Section: New Results

Some Ongoing Work

Metric Learning for Graph-based Label Propagation

The efficiency of graph-based semi-supervised algorithms depends on the graph of instances on which they are applied. The instances are often in a vectorial form before a graph linking them is built. The construction of the graph relies on a metric over the vectorial space that helps define the weight of the connection between entities. The typical choice for this metric is usually a distance or a similarity measure based on the Euclidean norm. We claim that in some cases the Euclidean norm on the initial vectorial space might not be the most appropriate to solve the task efficiently.

In a paper currently under review, we proposed an algorithm that aims at learning the most appropriate vectorial representation for building a graph on which label propagation is solved efficiently, with theoretical guarantees on the classification performance.

Link Classification in Signed Graphs

We worked on active link classification in signed graphs. Namely, the idea is to build a spanning tree of the graph and query all its edge signs. In the two clusters case, this allows to predict the sign of an edge between nodes u and v as the product of the signs of edge along the path in the spanning tree from u to v. It turns out that ensuring low error rate amounts to minimizing the stretch, a long open standing problem known as Low Stretch Spanning Tree [11] . While we are still working on the theoretical analysis, experimental results showed that our construction is generally competitive with a simple yet efficient baseline and outperforms it for specific graph geometry like grid graphs.

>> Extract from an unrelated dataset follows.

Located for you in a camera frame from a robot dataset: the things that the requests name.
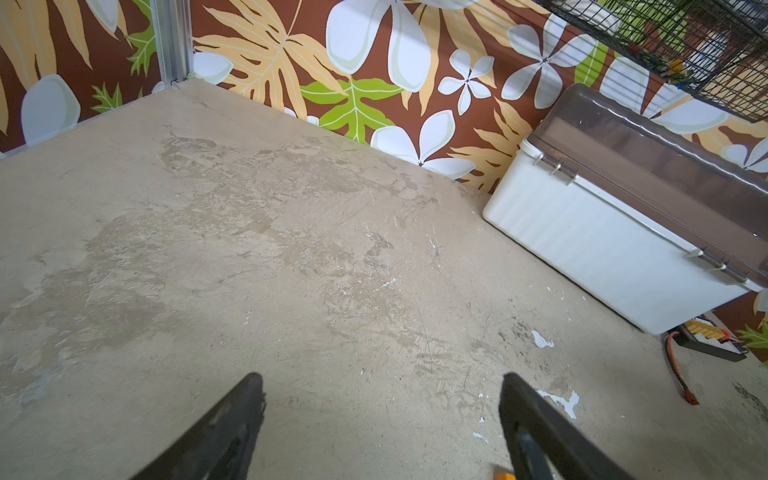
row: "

Moreover, based on experimental observations, we will also analyze a heuristic which exhibits good performance at a very low computational cost and is therefore well suited for large-scale graphs. In a nutshell, it predicts the sign of an edge from u to v based on the fraction of u negative outgoing edges and v negative incoming edges, exploiting a behavioral consistency bias from signed social network users.

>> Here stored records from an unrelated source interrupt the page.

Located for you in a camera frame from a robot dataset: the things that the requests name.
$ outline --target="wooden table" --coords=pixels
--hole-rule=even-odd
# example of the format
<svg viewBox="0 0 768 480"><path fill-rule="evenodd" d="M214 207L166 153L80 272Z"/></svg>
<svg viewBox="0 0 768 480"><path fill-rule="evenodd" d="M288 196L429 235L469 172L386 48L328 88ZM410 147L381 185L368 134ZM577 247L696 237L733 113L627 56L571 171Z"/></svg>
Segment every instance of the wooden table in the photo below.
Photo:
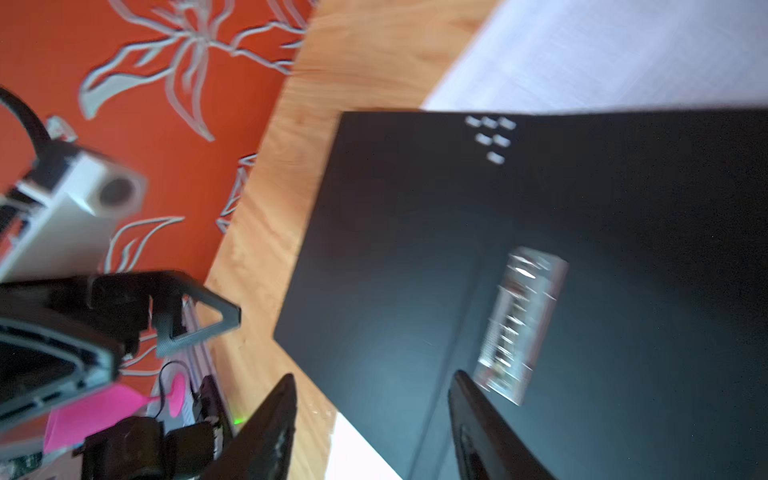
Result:
<svg viewBox="0 0 768 480"><path fill-rule="evenodd" d="M292 478L323 478L331 402L272 338L339 113L414 109L469 43L495 0L322 0L279 100L207 285L243 308L210 343L236 419L293 372L299 414Z"/></svg>

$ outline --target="white paper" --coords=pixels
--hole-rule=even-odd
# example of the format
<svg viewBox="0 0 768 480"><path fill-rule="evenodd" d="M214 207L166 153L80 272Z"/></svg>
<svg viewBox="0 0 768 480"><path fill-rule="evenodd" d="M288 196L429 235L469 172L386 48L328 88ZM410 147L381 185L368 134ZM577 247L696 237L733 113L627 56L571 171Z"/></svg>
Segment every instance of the white paper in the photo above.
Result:
<svg viewBox="0 0 768 480"><path fill-rule="evenodd" d="M336 414L326 480L400 480L344 415Z"/></svg>
<svg viewBox="0 0 768 480"><path fill-rule="evenodd" d="M768 104L768 2L509 0L422 108L555 113Z"/></svg>

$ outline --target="white floral outline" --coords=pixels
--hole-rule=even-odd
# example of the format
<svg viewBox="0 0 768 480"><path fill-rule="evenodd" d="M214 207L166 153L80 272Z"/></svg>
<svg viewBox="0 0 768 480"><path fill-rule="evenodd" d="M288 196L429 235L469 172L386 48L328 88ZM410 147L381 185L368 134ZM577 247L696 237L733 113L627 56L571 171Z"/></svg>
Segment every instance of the white floral outline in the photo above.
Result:
<svg viewBox="0 0 768 480"><path fill-rule="evenodd" d="M230 226L230 217L237 207L237 202L240 201L240 196L243 194L243 187L248 181L248 173L250 168L256 163L256 158L259 154L250 154L245 157L241 157L237 161L237 173L235 175L235 182L232 185L230 196L227 199L227 204L224 205L219 217L216 219L216 226L221 233L226 233L227 228Z"/></svg>
<svg viewBox="0 0 768 480"><path fill-rule="evenodd" d="M280 7L276 4L277 0L267 0L270 8L277 17L277 21L268 22L266 25L246 28L237 33L229 43L217 39L219 27L232 15L235 7L235 0L226 0L222 11L211 18L212 8L210 0L170 0L169 3L173 11L154 8L153 13L158 18L162 18L168 26L162 22L145 18L134 14L124 3L123 0L109 0L111 7L126 22L136 25L142 25L163 35L163 38L139 41L124 45L117 54L100 67L94 68L86 75L78 91L78 103L83 116L87 120L95 118L99 107L109 98L120 94L123 91L137 87L143 84L150 84L165 78L165 94L171 107L179 116L201 137L208 141L214 141L215 137L208 129L203 119L202 109L200 107L200 97L202 95L203 85L208 69L208 51L216 48L225 51L230 57L245 57L251 61L272 68L284 75L289 75L288 66L293 64L293 60L269 61L264 57L241 48L242 40L251 35L264 33L272 29L279 29L303 35L306 29L306 20L296 10L293 0L283 0L286 8L299 27L293 27L289 24L286 16ZM187 20L187 12L191 11L197 18L197 25L193 26ZM291 49L301 46L301 40L291 41L281 45L282 48ZM128 74L114 71L130 54L135 52L144 52L144 54L134 63L135 67L147 65L156 58L165 48L176 47L173 60L166 68L162 68L148 75ZM183 73L178 72L184 55L190 51L190 64ZM186 109L176 92L177 76L181 74L181 85L186 95L190 97L191 109Z"/></svg>
<svg viewBox="0 0 768 480"><path fill-rule="evenodd" d="M113 272L112 255L114 253L114 248L118 243L118 239L120 238L120 235L122 235L126 231L134 227L139 227L141 225L148 225L152 223L157 224L157 226L155 226L152 230L150 230L146 235L144 235L141 238L141 240L139 241L138 247L136 248L135 251L132 251L132 249L133 249L133 246L136 244L138 237L126 243L125 247L123 247L123 250L121 252L120 263L118 267L114 269L115 273L130 272L131 270L133 270L134 267L136 266L136 263L139 261L139 257L141 256L141 253L144 251L144 246L147 245L147 242L149 241L149 239L153 235L155 235L155 233L159 229L165 228L168 225L171 225L173 223L179 223L182 220L184 220L184 217L158 217L158 218L147 218L144 220L138 220L138 221L123 225L115 233L115 235L109 240L109 248L107 249L107 256L104 258L104 267L102 270L104 271L104 273Z"/></svg>

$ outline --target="wire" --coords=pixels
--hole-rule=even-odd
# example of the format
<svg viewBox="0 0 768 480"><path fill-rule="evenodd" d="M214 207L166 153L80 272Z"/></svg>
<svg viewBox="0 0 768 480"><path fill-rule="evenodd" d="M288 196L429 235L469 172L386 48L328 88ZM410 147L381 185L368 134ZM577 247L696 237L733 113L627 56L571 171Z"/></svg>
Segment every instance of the wire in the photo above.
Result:
<svg viewBox="0 0 768 480"><path fill-rule="evenodd" d="M21 98L3 87L0 87L0 104L3 104L16 116L22 127L27 131L32 147L35 148L35 155L38 158L42 157L51 143L51 135L48 134L42 120Z"/></svg>
<svg viewBox="0 0 768 480"><path fill-rule="evenodd" d="M187 380L190 383L190 392L192 393L192 395L194 395L194 387L192 386L192 372L190 371L190 367L186 363L180 360L171 360L170 362L163 365L163 368L161 368L160 372L157 374L157 386L160 387L160 408L158 409L154 418L159 417L160 414L163 412L163 408L165 407L165 388L163 387L163 370L165 370L165 367L169 366L171 363L178 363L179 365L183 366L185 370L187 370Z"/></svg>
<svg viewBox="0 0 768 480"><path fill-rule="evenodd" d="M147 351L146 351L146 352L142 353L141 355L139 355L139 356L138 356L138 357L136 357L135 359L132 359L132 360L128 360L127 362L125 362L125 363L123 363L122 365L120 365L120 367L126 367L126 366L136 365L136 364L137 364L137 363L139 363L139 362L140 362L140 361L141 361L141 360L142 360L142 359L143 359L145 356L147 356L147 354L148 354L149 352L151 352L152 350L155 350L156 348L157 348L157 345L153 345L153 346L149 347L149 348L147 349Z"/></svg>

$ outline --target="black cable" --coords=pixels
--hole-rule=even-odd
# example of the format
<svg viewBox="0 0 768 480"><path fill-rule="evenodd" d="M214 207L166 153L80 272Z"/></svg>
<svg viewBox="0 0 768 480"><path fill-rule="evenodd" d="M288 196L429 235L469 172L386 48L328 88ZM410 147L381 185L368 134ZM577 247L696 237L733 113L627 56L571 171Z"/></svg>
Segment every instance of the black cable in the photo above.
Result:
<svg viewBox="0 0 768 480"><path fill-rule="evenodd" d="M160 372L157 374L157 384L160 387L160 409L157 411L157 414L155 414L154 418L157 418L160 416L160 414L163 412L163 408L165 407L165 388L163 387L163 370L165 370L165 367L169 366L171 363L178 363L179 365L183 366L185 370L187 370L187 380L189 380L190 383L190 392L192 392L192 395L194 395L194 387L192 386L192 371L190 370L190 367L182 362L181 360L171 360L170 362L163 365L163 368L160 369Z"/></svg>
<svg viewBox="0 0 768 480"><path fill-rule="evenodd" d="M3 87L0 87L0 104L3 104L13 113L27 131L32 147L35 149L35 156L37 158L45 157L46 152L48 152L51 146L51 135L48 134L48 130L45 129L45 125L43 125L40 117L21 98ZM21 195L13 187L5 194L6 197L13 200L22 200L21 198L14 198ZM0 205L0 233L4 233L10 227L18 212L19 209L12 205Z"/></svg>
<svg viewBox="0 0 768 480"><path fill-rule="evenodd" d="M45 129L42 120L24 103L9 90L0 87L0 103L10 110L16 116L22 127L27 131L29 140L32 141L32 147L35 149L35 155L41 158L45 155L51 142L51 135Z"/></svg>

Going further in link classification, we believe that the notion of sign can be extended, going from one binary label per edge to a more holistic approach where the similarity between two nodes is measured across different contexts. These contexts are represented by vectors whose dimension matches the dimension of unknown feature vectors associated with each node. The goal is to answer queries of the form: how similar are nodes u and v along a specific context? We first plan to validate the relevance of this modeling on real-world problems, then test baseline methods on synthetic and real data before looking for a more effective, online prediction method.

Graph-based Learning for Dependency Parsing

We are investigating the use of different graph-based learning techniques such as k-nearest neighbors classification and label propagation for the problem of dependency parsing. While most of current approaches rely on learning a single scoring model (through SVM, MIRA, neural networks) from a large set of hand annotated training data (usually thousands of sentences), we are interested in using the sentence space geometry (approximated via a similarity graph over some labeled and unlabeled sentences) to tune the model to better fit a given sentence. This amounts to learning a slightly different model for each unlabeled sentence.

In order to successfully parse sentences in this setting, we need to propagate parsing information from labeled sentences to unlabeled ones through the graph. In order to build a similarity graph well suited to dependency parsing, we worked on learning a similarity function between pairs of sentences, based on the idea that two sentences are similar if they have similar parse trees. We will then investigate how to propagate the trees (which may be of varying sizes) through the graph and consider several propagation schemes.